— PROBLEM STATEMENT —
Transcribe precisely those lines of the listing that fall between the line containing "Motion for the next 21" and the last line, inclusive of both.

### RECORDS FOR PROCESSING

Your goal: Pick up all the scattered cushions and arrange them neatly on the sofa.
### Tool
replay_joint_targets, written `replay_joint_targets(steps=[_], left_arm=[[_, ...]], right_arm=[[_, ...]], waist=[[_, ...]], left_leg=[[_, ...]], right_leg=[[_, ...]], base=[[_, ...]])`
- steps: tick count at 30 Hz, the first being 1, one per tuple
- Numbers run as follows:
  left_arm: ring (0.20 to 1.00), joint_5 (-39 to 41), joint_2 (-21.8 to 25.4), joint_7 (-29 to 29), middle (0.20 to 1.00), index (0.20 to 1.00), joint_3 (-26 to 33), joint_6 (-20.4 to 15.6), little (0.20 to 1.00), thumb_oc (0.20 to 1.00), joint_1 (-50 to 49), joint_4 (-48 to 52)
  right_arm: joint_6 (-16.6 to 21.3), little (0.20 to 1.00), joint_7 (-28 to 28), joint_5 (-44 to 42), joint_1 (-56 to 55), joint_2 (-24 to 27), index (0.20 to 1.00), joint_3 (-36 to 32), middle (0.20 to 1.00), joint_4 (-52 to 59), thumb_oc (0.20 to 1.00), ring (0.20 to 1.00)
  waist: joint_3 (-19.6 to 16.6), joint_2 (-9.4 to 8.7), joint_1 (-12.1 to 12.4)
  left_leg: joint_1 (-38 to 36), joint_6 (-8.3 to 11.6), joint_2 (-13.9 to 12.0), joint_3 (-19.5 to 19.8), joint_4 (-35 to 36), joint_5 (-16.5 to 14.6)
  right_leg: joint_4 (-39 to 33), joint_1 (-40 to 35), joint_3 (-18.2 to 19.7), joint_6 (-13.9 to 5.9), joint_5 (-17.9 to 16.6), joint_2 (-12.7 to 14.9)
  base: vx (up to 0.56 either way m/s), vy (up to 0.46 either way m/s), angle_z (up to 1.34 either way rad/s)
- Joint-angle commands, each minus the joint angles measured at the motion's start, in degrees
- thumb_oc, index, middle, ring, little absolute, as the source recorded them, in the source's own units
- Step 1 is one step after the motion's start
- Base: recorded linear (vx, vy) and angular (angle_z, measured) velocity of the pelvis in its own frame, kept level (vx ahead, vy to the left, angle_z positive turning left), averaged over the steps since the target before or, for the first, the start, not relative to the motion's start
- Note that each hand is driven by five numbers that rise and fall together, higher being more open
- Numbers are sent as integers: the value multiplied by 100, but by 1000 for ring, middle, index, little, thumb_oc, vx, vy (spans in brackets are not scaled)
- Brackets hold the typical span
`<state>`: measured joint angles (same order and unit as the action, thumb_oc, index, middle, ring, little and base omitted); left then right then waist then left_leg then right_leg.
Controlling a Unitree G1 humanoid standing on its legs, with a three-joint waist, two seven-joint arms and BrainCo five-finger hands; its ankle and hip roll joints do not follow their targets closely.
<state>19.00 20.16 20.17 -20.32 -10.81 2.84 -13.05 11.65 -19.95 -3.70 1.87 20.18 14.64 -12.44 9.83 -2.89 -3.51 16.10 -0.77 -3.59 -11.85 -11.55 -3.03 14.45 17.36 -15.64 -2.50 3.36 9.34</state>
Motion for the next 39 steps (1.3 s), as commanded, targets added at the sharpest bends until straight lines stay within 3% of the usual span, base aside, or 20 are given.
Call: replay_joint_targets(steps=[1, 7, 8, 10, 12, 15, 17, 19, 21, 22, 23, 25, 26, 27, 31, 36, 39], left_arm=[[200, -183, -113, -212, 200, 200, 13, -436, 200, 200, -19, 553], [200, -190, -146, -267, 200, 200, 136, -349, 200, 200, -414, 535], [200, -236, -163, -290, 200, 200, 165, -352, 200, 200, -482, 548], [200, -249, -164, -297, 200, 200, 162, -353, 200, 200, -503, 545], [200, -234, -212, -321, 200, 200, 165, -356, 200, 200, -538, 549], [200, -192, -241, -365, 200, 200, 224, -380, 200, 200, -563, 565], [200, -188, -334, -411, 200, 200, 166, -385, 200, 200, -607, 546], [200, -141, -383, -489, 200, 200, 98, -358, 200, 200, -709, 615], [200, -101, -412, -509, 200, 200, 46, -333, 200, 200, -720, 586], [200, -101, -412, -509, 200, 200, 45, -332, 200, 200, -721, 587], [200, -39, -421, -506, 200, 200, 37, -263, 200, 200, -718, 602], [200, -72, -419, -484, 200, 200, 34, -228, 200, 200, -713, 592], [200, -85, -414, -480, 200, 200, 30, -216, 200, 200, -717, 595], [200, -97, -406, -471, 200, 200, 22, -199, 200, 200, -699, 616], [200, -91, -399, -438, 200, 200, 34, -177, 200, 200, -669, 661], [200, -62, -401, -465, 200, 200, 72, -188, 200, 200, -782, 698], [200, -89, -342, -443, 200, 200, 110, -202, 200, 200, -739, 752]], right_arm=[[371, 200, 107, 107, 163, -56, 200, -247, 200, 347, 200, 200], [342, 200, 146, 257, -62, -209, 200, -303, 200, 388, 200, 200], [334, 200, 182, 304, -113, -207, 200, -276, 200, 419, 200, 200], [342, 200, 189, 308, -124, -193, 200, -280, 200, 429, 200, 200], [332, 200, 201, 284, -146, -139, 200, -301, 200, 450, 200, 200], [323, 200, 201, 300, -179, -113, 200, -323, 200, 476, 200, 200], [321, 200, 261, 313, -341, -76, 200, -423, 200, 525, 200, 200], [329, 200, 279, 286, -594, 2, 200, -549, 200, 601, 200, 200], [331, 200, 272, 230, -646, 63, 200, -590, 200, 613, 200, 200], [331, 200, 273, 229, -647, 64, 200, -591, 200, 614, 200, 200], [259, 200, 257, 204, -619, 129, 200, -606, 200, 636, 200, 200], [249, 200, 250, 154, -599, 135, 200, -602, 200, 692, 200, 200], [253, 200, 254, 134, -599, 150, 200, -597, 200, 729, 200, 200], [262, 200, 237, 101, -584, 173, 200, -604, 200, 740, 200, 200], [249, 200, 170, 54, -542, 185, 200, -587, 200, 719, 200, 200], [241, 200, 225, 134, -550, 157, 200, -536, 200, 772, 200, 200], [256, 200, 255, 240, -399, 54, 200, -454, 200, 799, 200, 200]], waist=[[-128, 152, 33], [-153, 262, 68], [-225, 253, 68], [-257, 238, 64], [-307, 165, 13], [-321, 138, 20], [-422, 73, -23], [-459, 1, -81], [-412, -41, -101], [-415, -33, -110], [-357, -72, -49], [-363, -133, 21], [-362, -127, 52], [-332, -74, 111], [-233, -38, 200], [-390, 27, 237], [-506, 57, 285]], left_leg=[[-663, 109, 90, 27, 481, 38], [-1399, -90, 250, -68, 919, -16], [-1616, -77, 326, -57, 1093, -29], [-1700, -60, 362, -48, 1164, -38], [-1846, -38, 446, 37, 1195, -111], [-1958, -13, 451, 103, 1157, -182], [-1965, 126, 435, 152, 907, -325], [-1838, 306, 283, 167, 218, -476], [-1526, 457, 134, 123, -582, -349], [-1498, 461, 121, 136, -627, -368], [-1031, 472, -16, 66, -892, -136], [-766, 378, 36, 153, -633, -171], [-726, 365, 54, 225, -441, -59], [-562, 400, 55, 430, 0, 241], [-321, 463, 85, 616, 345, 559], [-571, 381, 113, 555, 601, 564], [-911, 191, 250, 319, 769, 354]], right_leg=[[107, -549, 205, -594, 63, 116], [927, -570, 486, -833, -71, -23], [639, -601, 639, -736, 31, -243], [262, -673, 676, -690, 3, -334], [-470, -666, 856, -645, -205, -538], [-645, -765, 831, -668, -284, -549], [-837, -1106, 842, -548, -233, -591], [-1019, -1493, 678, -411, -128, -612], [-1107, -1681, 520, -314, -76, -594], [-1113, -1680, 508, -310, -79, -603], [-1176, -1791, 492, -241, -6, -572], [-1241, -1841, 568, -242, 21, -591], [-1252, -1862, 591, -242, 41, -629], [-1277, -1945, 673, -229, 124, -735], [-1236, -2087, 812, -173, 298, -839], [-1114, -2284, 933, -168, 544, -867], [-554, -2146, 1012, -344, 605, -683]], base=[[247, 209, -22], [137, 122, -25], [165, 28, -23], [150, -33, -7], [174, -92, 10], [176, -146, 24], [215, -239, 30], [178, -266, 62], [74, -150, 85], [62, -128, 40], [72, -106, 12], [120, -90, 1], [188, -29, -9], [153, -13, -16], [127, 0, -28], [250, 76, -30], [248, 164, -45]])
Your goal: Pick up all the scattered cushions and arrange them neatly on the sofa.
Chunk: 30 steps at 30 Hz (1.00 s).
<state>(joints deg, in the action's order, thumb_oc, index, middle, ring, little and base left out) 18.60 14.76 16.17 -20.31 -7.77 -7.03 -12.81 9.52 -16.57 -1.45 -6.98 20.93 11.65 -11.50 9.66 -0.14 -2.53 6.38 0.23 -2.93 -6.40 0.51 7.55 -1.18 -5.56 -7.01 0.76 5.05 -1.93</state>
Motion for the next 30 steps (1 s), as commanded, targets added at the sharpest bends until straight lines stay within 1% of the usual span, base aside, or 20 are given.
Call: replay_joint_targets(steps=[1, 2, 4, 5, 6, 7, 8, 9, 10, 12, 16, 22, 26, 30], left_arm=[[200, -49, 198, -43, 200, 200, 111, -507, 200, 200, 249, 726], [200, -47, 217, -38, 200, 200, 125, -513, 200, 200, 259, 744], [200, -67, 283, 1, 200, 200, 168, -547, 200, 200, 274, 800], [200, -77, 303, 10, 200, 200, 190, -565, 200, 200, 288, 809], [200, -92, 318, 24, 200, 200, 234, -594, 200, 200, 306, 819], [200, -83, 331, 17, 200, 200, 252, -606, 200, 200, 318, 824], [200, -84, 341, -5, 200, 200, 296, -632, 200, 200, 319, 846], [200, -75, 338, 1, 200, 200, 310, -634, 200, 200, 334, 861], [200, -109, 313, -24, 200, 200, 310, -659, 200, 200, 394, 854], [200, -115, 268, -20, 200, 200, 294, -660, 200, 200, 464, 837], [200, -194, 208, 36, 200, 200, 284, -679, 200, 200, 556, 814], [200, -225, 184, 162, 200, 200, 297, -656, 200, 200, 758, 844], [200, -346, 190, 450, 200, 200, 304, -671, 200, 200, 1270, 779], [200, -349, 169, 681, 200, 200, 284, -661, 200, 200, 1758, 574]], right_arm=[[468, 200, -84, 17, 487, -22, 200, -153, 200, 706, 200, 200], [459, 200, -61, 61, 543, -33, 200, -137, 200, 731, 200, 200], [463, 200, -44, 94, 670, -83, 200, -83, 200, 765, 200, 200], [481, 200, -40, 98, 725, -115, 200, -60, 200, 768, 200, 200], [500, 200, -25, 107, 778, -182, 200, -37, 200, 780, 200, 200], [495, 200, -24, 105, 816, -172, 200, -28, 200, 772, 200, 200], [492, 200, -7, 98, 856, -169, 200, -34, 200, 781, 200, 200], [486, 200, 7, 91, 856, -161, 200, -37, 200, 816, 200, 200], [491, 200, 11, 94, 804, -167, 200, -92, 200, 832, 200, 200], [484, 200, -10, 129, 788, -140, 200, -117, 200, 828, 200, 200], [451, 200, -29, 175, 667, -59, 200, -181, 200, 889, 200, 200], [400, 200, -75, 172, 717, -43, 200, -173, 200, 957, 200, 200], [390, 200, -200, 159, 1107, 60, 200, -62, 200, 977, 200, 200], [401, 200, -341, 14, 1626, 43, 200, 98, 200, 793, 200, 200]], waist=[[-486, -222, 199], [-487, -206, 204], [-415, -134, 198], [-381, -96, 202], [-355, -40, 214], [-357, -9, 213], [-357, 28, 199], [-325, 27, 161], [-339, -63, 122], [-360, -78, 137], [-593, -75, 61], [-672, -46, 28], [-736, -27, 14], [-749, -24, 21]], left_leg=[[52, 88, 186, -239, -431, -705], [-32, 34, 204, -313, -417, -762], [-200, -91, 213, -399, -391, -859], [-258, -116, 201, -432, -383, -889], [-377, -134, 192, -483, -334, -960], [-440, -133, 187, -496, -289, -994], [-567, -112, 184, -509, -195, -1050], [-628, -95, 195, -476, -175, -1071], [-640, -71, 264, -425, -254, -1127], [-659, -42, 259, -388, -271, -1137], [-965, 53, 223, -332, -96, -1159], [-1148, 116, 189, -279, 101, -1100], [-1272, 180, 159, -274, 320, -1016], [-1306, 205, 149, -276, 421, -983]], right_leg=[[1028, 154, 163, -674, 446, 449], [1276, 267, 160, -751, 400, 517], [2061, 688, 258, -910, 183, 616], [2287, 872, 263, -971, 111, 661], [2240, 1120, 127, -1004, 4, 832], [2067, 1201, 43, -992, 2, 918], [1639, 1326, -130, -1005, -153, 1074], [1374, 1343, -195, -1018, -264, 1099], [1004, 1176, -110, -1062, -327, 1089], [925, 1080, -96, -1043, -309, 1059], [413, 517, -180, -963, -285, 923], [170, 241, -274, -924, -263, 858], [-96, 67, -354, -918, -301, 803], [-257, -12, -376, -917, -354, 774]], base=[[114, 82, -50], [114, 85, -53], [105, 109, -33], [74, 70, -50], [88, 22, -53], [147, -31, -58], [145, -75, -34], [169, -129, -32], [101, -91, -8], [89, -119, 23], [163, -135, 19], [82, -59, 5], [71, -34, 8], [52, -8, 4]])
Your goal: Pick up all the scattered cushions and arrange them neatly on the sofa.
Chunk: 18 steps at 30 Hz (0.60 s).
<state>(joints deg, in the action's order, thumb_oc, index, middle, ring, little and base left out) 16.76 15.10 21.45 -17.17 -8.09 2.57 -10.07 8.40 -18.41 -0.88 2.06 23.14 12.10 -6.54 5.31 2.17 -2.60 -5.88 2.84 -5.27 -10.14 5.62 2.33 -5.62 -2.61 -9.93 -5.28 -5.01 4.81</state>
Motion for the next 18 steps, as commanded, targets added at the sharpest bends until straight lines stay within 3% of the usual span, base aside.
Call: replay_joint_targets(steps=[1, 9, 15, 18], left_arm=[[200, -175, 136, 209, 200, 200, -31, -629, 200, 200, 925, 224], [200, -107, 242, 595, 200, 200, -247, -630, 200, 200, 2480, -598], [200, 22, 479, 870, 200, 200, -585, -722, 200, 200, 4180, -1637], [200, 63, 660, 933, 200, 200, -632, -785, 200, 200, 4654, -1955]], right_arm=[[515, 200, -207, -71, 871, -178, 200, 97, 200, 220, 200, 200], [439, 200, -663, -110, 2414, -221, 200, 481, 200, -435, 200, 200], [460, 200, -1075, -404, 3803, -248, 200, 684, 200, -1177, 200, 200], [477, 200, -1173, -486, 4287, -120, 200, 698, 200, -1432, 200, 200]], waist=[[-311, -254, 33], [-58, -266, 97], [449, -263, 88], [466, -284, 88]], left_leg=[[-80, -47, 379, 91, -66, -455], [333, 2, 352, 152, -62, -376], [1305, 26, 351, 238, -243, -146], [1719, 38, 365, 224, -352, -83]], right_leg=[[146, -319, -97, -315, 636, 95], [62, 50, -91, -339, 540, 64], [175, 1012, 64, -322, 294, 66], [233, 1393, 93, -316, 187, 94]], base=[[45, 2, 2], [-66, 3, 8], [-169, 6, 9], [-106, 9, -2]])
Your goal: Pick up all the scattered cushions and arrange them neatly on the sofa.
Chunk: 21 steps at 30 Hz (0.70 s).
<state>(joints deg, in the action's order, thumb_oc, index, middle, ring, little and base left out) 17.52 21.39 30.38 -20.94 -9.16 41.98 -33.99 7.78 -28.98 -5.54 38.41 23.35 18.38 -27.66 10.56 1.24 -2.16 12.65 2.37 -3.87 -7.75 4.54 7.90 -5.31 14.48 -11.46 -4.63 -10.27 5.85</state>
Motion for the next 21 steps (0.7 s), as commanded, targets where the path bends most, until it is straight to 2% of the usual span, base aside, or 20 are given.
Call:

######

— ANSWER —
Motion for the next 21 steps (0.7 s), as commanded, targets where the path bends most, until it is straight to 2% of the usual span, base aside, or 20 are given.
Call:

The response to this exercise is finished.